▶
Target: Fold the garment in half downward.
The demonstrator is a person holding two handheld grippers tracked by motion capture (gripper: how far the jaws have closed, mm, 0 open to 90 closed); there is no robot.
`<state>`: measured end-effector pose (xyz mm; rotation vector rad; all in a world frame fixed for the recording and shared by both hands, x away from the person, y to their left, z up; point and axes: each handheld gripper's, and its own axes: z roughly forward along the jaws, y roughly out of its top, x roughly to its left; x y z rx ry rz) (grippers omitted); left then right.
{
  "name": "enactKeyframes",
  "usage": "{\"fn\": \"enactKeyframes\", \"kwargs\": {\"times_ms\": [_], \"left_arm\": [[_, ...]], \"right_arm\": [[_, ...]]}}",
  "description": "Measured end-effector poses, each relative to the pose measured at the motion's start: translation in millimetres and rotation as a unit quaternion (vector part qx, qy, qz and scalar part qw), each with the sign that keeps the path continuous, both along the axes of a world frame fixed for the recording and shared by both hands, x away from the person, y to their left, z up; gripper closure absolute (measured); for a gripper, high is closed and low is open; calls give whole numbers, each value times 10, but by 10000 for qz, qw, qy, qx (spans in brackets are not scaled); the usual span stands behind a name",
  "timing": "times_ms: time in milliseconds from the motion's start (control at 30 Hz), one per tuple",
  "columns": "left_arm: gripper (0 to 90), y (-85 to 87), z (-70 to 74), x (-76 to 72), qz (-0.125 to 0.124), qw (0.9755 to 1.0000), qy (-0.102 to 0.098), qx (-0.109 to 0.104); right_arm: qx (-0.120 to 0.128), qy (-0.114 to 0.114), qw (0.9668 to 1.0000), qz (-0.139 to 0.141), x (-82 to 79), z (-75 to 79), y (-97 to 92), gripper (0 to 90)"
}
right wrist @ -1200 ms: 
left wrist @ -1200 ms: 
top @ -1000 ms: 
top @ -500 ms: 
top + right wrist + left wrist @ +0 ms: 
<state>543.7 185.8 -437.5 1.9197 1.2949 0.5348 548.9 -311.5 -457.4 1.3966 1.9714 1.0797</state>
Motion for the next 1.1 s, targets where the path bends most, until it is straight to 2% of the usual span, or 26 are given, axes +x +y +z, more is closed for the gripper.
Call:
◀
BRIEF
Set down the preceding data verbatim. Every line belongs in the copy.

EXERCISE ANSWER
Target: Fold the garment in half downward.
The demonstrator is a person holding two handheld grippers tracked by motion capture (gripper: how far the jaws have closed, mm, 0 open to 90 closed); there is no robot.
`<state>`: measured end-effector pose (xyz mm; rotation vector rad; all in a world frame fixed for the recording and shared by both hands, x away from the person, y to their left, z up; point and axes: each handheld gripper's, and its own axes: z roughly forward along the jaws, y roughly out of its top, x roughly to its left; x y z rx ry rz) (grippers omitted); left then right.
{
  "name": "enactKeyframes",
  "usage": "{\"fn\": \"enactKeyframes\", \"kwargs\": {\"times_ms\": [_], \"left_arm\": [[_, ...]], \"right_arm\": [[_, ...]]}}",
  "description": "Measured end-effector poses, each relative to the pose measured at the motion's start: translation in millimetres and rotation as a unit quaternion (vector part qx, qy, qz and scalar part qw), each with the sign that keeps the path continuous, both along the axes of a world frame fixed for the recording and shared by both hands, x away from the person, y to their left, z up; gripper closure absolute (measured); for a gripper, high is closed and low is open; calls give whole numbers, each value times 10, but by 10000 for qz, qw, qy, qx (spans in brackets are not scaled); the usual span stands behind a name",
  "timing": "times_ms: time in milliseconds from the motion's start (control at 30 Hz), one per tuple",
  "columns": "left_arm: gripper (0 to 90), y (-85 to 87), z (-70 to 74), x (-76 to 72), qz (-0.125 to 0.124), qw (0.9755 to 1.0000), qy (-0.102 to 0.098), qx (-0.109 to 0.104); right_arm: qx (-0.120 to 0.128), qy (-0.114 to 0.114), qw (0.9668 to 1.0000), qz (-0.139 to 0.141), x (-82 to 79), z (-75 to 79), y (-97 to 92), gripper (0 to 90)"
}
right wrist @ -1200 ms: 
left wrist @ -1200 ms: 
top @ -1000 ms: 
top @ -500 ms: 
top + right wrist + left wrist @ +0 ms: 
<state>543.7 185.8 -437.5 1.9197 1.2949 0.5348 548.9 -311.5 -457.4 1.3966 1.9714 1.0797</state>
Motion for the next 1.1 s, targets where the path bends most, until it is straight to 2% of the usual span, or 26 are given, axes +x +y +z, more is closed for the gripper.
Call:

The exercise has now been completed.